**Exercise details**
In the lines below, find the one that contains "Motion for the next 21" and write it out exactly, along with every line that follows it.

Top of Information supplied

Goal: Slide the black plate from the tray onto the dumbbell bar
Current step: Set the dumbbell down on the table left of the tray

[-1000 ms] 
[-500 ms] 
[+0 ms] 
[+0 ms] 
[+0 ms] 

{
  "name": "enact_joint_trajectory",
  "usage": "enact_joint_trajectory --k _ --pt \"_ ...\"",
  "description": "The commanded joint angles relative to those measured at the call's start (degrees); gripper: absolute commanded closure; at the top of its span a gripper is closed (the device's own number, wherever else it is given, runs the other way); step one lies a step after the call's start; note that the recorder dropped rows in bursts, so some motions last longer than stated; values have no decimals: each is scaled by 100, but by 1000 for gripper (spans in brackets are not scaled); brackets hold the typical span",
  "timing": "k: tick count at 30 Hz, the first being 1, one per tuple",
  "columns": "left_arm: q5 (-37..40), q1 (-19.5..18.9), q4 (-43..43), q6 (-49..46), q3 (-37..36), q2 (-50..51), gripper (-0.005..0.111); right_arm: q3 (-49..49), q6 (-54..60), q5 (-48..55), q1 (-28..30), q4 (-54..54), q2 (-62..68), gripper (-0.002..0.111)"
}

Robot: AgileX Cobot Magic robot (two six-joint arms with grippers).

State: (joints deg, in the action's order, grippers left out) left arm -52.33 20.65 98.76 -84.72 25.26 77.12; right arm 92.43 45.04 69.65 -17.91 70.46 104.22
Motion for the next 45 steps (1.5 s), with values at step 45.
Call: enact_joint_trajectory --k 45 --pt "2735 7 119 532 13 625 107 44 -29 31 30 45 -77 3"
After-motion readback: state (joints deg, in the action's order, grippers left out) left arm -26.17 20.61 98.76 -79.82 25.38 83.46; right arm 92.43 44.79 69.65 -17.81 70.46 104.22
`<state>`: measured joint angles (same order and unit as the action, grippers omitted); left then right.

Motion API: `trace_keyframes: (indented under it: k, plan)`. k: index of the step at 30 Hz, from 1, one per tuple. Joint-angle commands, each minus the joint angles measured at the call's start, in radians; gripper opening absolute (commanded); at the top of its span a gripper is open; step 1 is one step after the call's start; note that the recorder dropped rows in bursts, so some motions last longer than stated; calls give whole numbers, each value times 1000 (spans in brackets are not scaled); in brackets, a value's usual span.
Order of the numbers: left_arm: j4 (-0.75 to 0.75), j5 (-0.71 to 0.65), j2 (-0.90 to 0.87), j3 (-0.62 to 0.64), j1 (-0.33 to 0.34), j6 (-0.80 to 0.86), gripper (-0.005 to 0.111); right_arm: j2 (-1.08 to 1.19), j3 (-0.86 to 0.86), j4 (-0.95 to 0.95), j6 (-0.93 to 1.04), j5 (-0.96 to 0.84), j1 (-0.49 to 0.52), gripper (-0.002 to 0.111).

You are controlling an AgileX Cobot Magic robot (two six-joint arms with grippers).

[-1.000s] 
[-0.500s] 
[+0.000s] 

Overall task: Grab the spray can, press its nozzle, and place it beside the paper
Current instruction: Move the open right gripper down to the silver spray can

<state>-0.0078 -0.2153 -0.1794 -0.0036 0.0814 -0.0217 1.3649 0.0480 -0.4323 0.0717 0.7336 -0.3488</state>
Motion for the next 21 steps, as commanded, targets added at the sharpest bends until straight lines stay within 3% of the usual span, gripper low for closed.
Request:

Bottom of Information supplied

**Worked solution**
Motion for the next 21 steps, as commanded, targets added at the sharpest bends until straight lines stay within 3% of the usual span, gripper low for closed.
Request:

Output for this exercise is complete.